Population (2026-01-01)
- • Total: 6,492
- • Density: 219.5/km^{2} (568.6/sq mi)
- Time zone: UTC+1 (CET)
- • Summer (DST): UTC+2 (CEST)
- Postal code: 391 81
- Website: www.veseli.cz

= Veselí nad Lužnicí =

Veselí nad Lužnicí (/cs/; Wesseli an der Lainsitz) is a town in Tábor District in the South Bohemian Region of the Czech Republic. It has about 6,500 inhabitants. The town is located in the Třeboň Basin at the confluence of the Lužnice and Nežárka rivers.

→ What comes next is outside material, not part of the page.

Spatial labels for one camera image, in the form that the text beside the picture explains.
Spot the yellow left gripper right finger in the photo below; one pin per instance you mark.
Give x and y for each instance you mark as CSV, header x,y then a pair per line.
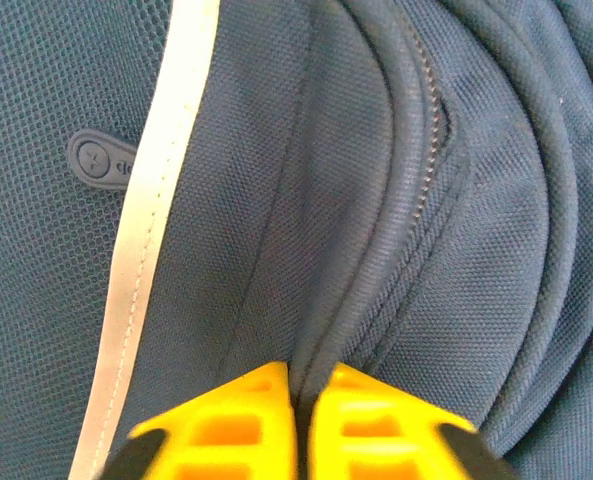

==Administrative division==
Veselí nad Lužnicí consists of three municipal parts (in brackets population according to the 2021 census):
- Veselí nad Lužnicí I (3,728)
- Veselí nad Lužnicí II (2,296)
- Horusice (187)

==Etymology==
The word veselí means 'mirth', 'merriment' in Czech. It was a frequent name of newly founded settlements, which were given this name to ensure that its inhabitants would always be happy and joyful.

==Geography==
Veselí nad Lužnicí is located about 25 km south of Tábor and 27 km northeast of České Budějovice. It lies at the confluence of the Lužnice and Nežárka rivers.

Veselí nad Lužnicí is situated on the northern edge of the Třeboň Basin and is known for its fishponds and pine forests. There are five artificial lakes south of the town, used for recreational purposes; these were created between 1952 and 1986 by flooding former gravel and sand quarries. An educational trail runs around them.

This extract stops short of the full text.